Hof laat te laat ingediend “tiendagenstuk” inspecteur niet buiten beschouwing

Het hof laat het te laat ingediende “tiendagenstuk” van de inspecteur niet buiten beschouwing omdat de goede procesorde zich hiertegen niet verzet. 

De heer B ging in hoger beroep in zijn IB-procedure. Op grond van art. 8:58 Awb kunnen partijen tot 10 dagen voor de zitting nadere stukken indienen. De inspecteur diende een door hem genoemd “tiendagenstuk” in. Het stuk van de inspecteur is echter 1 dag te laat ingediend. Volgens B is dit stuk daarom tardief.
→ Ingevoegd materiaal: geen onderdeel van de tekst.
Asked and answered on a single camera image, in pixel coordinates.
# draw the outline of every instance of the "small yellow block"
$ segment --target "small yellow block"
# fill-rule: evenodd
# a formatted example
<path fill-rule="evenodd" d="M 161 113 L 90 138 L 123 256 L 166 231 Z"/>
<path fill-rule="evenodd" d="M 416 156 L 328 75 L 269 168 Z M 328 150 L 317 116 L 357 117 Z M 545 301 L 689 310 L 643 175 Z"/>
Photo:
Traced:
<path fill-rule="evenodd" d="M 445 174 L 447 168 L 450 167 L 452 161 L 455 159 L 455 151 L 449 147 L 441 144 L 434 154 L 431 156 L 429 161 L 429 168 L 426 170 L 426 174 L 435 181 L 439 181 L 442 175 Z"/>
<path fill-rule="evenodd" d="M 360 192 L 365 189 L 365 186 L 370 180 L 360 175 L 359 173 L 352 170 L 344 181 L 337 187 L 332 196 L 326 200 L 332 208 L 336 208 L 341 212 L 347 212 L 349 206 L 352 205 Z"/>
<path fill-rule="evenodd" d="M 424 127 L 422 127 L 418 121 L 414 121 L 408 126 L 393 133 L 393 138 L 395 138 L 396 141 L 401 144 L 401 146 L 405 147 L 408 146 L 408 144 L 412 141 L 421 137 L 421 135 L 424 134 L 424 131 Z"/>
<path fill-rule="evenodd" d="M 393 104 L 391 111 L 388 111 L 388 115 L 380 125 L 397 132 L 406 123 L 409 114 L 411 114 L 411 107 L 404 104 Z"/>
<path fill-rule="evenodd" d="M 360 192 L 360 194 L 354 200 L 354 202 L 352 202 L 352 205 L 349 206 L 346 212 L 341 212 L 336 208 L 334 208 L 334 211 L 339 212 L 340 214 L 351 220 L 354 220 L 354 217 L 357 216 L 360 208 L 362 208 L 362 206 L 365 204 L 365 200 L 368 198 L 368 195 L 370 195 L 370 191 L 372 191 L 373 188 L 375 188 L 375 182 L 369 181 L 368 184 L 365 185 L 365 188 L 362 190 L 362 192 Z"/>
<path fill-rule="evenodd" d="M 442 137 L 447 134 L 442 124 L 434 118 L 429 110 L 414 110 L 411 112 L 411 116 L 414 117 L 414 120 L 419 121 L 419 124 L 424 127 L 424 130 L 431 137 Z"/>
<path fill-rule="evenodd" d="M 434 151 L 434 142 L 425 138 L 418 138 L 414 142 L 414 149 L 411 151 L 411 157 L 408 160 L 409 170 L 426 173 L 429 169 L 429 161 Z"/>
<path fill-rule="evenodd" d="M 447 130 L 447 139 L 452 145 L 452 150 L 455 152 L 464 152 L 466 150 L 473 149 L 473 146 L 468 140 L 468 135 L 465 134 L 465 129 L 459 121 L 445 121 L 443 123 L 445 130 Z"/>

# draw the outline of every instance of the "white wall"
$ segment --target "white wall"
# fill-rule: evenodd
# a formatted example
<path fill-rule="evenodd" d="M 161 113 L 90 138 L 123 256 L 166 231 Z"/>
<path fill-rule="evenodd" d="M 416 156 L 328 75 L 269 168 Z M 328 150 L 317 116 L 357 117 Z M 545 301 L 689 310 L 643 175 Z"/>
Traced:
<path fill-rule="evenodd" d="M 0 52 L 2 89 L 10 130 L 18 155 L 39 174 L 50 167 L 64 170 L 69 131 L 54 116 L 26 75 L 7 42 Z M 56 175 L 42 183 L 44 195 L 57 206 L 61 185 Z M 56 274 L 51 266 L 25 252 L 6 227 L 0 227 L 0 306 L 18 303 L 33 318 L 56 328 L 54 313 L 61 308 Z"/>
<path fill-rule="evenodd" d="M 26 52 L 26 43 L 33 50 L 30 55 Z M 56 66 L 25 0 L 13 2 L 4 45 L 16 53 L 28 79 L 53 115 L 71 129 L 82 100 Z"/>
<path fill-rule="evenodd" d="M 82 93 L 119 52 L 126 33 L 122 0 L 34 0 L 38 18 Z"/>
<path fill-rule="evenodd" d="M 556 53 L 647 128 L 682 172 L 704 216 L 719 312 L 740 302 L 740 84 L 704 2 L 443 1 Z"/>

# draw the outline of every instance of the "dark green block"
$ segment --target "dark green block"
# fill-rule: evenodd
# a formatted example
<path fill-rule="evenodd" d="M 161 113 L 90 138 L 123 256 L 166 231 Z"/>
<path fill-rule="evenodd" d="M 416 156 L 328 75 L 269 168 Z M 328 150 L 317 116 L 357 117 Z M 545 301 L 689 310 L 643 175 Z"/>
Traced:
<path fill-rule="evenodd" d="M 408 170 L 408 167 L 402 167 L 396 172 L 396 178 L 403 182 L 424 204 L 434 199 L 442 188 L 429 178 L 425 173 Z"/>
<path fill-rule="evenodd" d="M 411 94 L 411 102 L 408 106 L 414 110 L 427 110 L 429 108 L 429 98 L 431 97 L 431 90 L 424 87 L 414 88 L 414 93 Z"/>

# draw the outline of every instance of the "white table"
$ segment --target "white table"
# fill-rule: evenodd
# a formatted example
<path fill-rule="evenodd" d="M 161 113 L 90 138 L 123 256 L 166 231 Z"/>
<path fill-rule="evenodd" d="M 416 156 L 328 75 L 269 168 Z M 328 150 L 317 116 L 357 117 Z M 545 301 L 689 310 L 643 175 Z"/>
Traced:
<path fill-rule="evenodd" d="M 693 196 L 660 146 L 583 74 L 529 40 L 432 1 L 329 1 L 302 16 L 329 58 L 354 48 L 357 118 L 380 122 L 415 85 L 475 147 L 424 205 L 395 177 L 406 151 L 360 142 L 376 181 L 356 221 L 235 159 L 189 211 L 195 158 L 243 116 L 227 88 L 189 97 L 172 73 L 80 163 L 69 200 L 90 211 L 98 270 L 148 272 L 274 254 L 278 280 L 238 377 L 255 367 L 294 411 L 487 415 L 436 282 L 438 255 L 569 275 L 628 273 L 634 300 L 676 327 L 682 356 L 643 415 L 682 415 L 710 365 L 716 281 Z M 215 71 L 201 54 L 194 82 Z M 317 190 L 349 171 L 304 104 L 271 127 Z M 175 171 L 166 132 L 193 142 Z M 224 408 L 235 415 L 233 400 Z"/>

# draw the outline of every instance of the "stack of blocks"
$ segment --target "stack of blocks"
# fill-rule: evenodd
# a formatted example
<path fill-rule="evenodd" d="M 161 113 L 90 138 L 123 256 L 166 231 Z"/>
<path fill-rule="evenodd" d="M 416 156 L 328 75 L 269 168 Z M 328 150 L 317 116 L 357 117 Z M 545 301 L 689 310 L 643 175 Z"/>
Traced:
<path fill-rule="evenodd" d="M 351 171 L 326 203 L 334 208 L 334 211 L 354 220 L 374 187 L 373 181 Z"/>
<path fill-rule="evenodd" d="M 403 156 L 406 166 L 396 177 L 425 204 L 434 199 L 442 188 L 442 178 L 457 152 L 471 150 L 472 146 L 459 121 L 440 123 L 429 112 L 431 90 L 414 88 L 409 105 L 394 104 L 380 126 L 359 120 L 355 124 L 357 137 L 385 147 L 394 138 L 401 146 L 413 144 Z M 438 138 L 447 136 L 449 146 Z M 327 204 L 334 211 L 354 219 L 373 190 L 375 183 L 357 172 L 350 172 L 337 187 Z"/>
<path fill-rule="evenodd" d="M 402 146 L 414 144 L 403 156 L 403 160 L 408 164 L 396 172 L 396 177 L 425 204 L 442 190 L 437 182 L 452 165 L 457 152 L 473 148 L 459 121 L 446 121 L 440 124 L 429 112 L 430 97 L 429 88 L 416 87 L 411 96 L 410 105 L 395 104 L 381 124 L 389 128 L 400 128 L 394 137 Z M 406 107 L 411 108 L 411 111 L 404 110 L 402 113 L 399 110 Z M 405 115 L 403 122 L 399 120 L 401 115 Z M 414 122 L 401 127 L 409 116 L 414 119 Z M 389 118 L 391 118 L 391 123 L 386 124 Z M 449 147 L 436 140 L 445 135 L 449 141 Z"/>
Het hof overweegt dat art. 8:58, lid 1, Awb beoogt een behoorlijk verloop van de procedure te waarborgen. Hieruit volgt dat de rechter – binnen het kader van een goede procesorde – de mogelijkheid heeft te laat ingediende stukken al dan niet in de procedure toe te laten. Daarbij zal een afweging moeten plaatsvinden van enerzijds het belang dat die partij heeft bij het overleggen van die stukken en de redenen waarom hij dit niet in een eerdere fase van de procedure voor de feitenrechter heeft gedaan, en anderzijds het algemeen belang van een doelmatige procesgang (HR 10 april 2009, ECLI:NL:HR:2009:BI0562). In het nadere stuk van de inspecteur herstelt hij een in zijn ogen onjuist standpunt en overlegt hij nadere bewijsstukken. Alhoewel het nader stuk van de inspecteur één dag te laat is ontvangen, zal dit door het hof niet buiten beschouwing worden gelaten. In het licht van het feit dat het stuk direct door het hof aan B is toegezonden en dat hij zich ook over de inhoud van het nadere stuk heeft uitgelaten en de inspecteur er belang bij heeft een in zijn ogen onjuist standpunt te corrigeren, is het hof van oordeel dat de goede procesorde zich er niet tegen verzet dat het nader stuk in de beschouwing van het hof wordt betrokken. Hierbij gaat het hof ervan uit dat de inspecteur onmiddellijk nadat hij zich ervan bewust was dat hij eerder een onjuist standpunt had ingenomen het nader stuk heeft ingediend. Dat B er voor heeft gekozen niet ter zitting aanwezig te zijn, doet aan dit oordeel niet af.